┌──

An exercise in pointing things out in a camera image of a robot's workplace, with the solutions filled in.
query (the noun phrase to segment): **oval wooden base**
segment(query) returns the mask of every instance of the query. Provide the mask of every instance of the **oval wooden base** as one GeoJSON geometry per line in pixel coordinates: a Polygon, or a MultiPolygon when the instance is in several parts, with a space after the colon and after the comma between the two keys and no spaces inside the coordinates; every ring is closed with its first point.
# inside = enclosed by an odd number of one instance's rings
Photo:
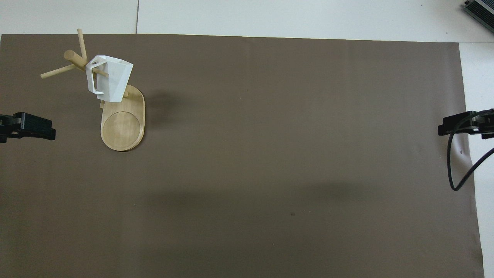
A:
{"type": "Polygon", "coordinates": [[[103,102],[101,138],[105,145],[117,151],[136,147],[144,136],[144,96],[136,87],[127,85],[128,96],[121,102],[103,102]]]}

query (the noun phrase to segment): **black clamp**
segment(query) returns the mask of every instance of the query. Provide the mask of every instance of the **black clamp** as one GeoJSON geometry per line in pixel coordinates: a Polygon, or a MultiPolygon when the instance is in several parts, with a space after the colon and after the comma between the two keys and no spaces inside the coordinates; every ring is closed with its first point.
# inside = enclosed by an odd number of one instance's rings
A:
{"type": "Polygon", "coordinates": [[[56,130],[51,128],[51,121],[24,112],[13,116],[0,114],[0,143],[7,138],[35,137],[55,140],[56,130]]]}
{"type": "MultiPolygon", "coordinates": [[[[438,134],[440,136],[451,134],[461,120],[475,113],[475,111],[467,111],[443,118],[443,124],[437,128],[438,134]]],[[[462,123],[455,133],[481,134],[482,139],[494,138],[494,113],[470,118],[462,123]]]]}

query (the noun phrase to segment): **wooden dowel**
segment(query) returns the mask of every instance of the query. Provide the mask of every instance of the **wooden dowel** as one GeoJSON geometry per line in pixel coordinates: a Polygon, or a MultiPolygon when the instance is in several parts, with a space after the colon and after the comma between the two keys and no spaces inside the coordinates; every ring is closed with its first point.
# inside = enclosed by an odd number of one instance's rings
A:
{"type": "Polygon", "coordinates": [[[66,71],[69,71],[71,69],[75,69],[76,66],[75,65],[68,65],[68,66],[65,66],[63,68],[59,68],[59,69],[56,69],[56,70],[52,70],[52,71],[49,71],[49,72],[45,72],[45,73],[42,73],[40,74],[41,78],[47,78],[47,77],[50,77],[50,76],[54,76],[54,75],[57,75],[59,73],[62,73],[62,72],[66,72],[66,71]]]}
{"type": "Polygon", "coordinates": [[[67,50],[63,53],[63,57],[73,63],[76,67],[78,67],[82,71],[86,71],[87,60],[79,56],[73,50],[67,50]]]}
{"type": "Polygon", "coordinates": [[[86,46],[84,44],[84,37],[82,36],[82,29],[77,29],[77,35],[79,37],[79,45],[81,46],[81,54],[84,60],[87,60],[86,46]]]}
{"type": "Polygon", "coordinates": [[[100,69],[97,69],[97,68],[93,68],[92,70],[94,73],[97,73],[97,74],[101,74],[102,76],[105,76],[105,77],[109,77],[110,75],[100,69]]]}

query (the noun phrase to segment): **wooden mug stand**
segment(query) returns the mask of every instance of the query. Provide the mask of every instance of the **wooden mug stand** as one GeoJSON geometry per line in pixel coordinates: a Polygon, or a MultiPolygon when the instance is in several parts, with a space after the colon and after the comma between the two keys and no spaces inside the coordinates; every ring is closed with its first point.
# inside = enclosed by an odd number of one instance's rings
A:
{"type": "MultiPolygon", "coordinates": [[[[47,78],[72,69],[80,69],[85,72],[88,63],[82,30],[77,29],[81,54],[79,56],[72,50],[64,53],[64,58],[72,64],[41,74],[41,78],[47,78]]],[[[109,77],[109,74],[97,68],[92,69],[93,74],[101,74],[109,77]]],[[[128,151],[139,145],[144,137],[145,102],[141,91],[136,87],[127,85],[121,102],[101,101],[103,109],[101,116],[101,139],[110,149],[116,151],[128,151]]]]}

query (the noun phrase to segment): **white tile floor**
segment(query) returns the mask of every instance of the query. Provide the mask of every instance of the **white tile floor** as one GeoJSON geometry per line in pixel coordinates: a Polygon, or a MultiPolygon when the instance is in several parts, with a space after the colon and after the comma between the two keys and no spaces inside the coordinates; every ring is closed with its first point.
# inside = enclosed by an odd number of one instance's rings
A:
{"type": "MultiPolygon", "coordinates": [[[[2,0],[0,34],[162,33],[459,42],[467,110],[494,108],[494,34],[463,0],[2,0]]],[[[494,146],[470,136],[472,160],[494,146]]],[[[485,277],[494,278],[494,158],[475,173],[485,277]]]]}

└──
┌──

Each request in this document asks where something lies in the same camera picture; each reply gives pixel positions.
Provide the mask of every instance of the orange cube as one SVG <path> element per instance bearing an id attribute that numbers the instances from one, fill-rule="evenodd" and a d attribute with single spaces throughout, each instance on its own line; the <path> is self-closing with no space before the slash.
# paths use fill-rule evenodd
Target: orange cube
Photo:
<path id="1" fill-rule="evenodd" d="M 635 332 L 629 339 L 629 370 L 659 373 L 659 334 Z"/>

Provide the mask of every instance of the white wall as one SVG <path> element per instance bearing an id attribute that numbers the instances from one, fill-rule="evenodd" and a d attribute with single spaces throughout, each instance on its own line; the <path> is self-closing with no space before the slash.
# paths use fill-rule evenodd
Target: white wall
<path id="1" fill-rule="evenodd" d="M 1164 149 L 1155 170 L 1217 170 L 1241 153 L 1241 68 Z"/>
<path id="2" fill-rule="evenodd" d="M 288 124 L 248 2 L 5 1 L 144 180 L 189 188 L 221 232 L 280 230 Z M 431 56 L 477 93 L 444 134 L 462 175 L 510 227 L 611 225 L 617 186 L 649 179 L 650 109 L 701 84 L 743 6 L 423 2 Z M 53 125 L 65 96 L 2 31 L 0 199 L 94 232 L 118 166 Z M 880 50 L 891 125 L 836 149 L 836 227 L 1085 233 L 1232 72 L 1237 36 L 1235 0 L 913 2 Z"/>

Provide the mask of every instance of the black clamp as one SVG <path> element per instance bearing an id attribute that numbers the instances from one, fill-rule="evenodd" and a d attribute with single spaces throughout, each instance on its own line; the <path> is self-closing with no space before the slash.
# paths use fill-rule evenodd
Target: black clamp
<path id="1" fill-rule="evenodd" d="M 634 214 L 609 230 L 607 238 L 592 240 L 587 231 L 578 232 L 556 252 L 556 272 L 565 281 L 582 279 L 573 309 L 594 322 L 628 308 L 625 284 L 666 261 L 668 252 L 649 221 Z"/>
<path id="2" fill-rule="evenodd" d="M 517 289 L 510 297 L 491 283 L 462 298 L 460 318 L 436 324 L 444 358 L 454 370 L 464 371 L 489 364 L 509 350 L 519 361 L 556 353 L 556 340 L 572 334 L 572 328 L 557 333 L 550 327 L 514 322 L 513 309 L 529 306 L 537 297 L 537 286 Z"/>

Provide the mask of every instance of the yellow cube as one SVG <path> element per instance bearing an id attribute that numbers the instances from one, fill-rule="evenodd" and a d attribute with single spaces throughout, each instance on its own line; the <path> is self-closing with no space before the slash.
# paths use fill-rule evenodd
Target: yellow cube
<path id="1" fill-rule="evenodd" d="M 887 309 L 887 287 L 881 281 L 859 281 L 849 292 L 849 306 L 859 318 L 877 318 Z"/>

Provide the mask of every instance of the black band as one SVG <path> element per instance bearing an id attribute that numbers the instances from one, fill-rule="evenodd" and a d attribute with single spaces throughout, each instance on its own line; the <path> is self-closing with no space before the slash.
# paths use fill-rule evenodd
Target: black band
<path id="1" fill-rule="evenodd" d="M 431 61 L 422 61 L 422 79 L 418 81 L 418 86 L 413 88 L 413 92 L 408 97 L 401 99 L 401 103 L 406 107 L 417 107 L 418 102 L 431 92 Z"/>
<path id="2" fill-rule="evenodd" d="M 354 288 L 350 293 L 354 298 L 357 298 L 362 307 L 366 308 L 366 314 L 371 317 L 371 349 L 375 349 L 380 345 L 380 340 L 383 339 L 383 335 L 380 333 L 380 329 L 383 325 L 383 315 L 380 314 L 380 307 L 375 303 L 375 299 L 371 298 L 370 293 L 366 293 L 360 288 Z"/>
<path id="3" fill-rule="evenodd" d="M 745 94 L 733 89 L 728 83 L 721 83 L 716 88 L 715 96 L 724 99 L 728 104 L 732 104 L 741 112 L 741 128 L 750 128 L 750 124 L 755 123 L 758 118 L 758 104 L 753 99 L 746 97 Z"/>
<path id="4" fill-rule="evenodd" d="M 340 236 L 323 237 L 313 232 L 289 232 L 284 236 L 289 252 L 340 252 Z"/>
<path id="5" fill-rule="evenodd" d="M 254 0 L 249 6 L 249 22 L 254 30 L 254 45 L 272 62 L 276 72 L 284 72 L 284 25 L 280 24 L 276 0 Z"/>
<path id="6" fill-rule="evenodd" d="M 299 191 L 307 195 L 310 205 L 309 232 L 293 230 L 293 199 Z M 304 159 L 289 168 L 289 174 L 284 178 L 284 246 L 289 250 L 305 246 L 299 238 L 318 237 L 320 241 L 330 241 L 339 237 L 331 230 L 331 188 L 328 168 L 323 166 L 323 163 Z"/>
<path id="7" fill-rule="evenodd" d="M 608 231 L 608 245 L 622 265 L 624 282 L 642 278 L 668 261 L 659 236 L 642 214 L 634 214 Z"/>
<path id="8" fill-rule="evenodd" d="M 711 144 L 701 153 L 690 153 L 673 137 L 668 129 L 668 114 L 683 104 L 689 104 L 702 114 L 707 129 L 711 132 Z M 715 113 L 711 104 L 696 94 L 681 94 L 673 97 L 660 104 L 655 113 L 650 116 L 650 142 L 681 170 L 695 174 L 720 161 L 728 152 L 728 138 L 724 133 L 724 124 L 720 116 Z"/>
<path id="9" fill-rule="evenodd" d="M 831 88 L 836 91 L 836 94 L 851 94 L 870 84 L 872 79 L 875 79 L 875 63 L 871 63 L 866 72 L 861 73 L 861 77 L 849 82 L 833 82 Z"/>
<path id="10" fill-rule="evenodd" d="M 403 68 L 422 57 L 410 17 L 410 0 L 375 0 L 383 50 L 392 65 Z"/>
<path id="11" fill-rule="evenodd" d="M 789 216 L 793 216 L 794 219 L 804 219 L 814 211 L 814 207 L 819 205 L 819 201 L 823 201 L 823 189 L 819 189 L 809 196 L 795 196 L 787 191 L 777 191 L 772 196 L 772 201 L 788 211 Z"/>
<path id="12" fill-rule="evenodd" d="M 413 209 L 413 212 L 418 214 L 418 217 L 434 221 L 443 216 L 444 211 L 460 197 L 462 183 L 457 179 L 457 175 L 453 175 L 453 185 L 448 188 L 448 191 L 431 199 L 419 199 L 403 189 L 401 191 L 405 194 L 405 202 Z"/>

└──

**TRY IT**
Would you output the lines above from the line holding "An exercise in" up to and including the line holding "query (the noun phrase to segment): **black", exactly and only those, with no pictures?

**SOLUTION TO THE EXERCISE**
An exercise in pointing things out in a camera image of a robot's workplace, with the solutions filled in.
query (the noun phrase to segment): **oval wooden base**
segment(query) returns the mask of every instance of the query. Provide the mask of every instance of the **oval wooden base** as one GeoJSON geometry per line in pixel coordinates: a Polygon, or a MultiPolygon when the instance is in several parts, with a space after the colon and after the comma between the two keys and no spaces inside the coordinates; every ring is closed with its first point.
# inside = enclosed by an odd number of one instance's rings
Photo:
A:
{"type": "Polygon", "coordinates": [[[103,102],[101,138],[105,145],[117,151],[136,147],[144,136],[144,96],[136,87],[127,85],[128,96],[121,102],[103,102]]]}

query (the noun phrase to segment): **black clamp**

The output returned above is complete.